(Stored items)
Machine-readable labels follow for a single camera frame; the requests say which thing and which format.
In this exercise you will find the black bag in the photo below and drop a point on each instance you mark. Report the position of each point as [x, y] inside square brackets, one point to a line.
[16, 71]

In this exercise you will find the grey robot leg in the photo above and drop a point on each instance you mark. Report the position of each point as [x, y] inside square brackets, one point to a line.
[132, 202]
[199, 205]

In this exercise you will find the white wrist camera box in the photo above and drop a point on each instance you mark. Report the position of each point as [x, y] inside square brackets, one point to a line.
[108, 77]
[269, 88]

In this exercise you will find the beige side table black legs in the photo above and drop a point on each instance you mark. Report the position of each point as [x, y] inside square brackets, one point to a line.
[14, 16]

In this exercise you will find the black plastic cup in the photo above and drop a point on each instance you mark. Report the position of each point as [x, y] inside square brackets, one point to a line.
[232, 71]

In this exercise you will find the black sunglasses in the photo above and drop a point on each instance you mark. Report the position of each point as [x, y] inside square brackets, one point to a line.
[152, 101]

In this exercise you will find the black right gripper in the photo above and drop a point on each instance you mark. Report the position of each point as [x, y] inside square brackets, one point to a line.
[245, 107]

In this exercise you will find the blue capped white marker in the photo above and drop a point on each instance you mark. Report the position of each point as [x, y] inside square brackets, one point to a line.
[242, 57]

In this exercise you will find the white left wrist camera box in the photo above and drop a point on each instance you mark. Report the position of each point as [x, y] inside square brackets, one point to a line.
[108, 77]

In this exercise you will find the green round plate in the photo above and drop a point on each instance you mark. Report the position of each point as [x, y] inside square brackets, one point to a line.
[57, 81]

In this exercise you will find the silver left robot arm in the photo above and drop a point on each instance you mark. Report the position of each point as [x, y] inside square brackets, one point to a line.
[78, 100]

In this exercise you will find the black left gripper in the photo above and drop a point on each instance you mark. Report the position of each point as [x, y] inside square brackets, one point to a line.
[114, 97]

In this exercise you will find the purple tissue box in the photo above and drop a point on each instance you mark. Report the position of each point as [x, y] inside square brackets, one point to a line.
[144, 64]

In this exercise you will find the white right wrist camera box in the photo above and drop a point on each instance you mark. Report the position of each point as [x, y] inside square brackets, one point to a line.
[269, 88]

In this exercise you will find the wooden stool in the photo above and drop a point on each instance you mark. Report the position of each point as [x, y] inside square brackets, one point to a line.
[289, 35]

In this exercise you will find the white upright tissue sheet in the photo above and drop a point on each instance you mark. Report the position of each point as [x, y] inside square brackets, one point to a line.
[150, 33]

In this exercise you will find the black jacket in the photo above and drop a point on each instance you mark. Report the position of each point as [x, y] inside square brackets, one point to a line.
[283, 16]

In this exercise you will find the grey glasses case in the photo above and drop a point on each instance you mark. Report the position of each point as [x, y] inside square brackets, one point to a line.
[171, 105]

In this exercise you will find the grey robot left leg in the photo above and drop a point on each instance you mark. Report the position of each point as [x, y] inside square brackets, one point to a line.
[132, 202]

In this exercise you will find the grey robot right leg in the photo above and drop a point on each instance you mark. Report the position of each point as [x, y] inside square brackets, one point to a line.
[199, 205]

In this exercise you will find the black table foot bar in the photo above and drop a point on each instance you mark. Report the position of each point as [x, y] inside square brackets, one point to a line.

Your instructions
Print the data above exactly.

Answer space
Machine-readable labels follow for a single camera frame; the requests say which thing and which format.
In this exercise you will find the black bag in the photo below and drop a point on each instance you mark. Report the position of each point as [x, y] inside square brackets, one point to a line.
[16, 71]

In this exercise you will find the grey robot leg in the photo above and drop a point on each instance you mark. Report the position of each point as [x, y] inside square brackets, one point to a line.
[132, 202]
[199, 205]

In this exercise you will find the white wrist camera box in the photo above and drop a point on each instance you mark. Report the position of each point as [x, y] inside square brackets, one point to a line.
[108, 77]
[269, 88]

In this exercise you will find the beige side table black legs in the photo above and drop a point on each instance you mark. Report the position of each point as [x, y] inside square brackets, one point to a line.
[14, 16]

In this exercise you will find the black plastic cup in the photo above and drop a point on each instance you mark. Report the position of each point as [x, y] inside square brackets, one point to a line.
[232, 71]

In this exercise you will find the black sunglasses in the photo above and drop a point on each instance you mark. Report the position of each point as [x, y] inside square brackets, one point to a line.
[152, 101]

In this exercise you will find the black right gripper in the photo above and drop a point on each instance you mark. Report the position of each point as [x, y] inside square brackets, one point to a line.
[245, 107]

In this exercise you will find the blue capped white marker in the photo above and drop a point on each instance you mark. Report the position of each point as [x, y] inside square brackets, one point to a line.
[242, 57]

In this exercise you will find the white left wrist camera box in the photo above and drop a point on each instance you mark. Report the position of each point as [x, y] inside square brackets, one point to a line.
[108, 77]

In this exercise you will find the green round plate in the photo above and drop a point on each instance you mark. Report the position of each point as [x, y] inside square brackets, one point to a line.
[57, 81]

In this exercise you will find the silver left robot arm in the photo above and drop a point on each instance you mark. Report the position of each point as [x, y] inside square brackets, one point to a line.
[78, 100]

In this exercise you will find the black left gripper in the photo above and drop a point on each instance you mark. Report the position of each point as [x, y] inside square brackets, one point to a line.
[114, 97]

In this exercise you will find the purple tissue box in the photo above and drop a point on each instance you mark. Report the position of each point as [x, y] inside square brackets, one point to a line.
[144, 64]

In this exercise you will find the white right wrist camera box in the photo above and drop a point on each instance you mark. Report the position of each point as [x, y] inside square brackets, one point to a line.
[269, 88]

In this exercise you will find the wooden stool in the photo above and drop a point on each instance you mark. Report the position of each point as [x, y] inside square brackets, one point to a line.
[289, 35]

In this exercise you will find the white upright tissue sheet in the photo above and drop a point on each instance you mark. Report the position of each point as [x, y] inside square brackets, one point to a line.
[150, 33]

In this exercise you will find the black jacket in the photo above and drop a point on each instance you mark. Report the position of each point as [x, y] inside square brackets, one point to a line.
[283, 16]

In this exercise you will find the grey glasses case in the photo above and drop a point on each instance you mark. Report the position of each point as [x, y] inside square brackets, one point to a line.
[171, 105]

In this exercise you will find the grey robot left leg in the photo above and drop a point on each instance you mark. Report the position of each point as [x, y] inside square brackets, one point to a line.
[132, 202]

In this exercise you will find the grey robot right leg in the photo above and drop a point on each instance you mark. Report the position of each point as [x, y] inside square brackets, one point to a line.
[199, 205]

In this exercise you will find the black table foot bar in the photo above and drop a point on each instance you mark. Report the position of each point as [x, y] inside square brackets, one point to a line.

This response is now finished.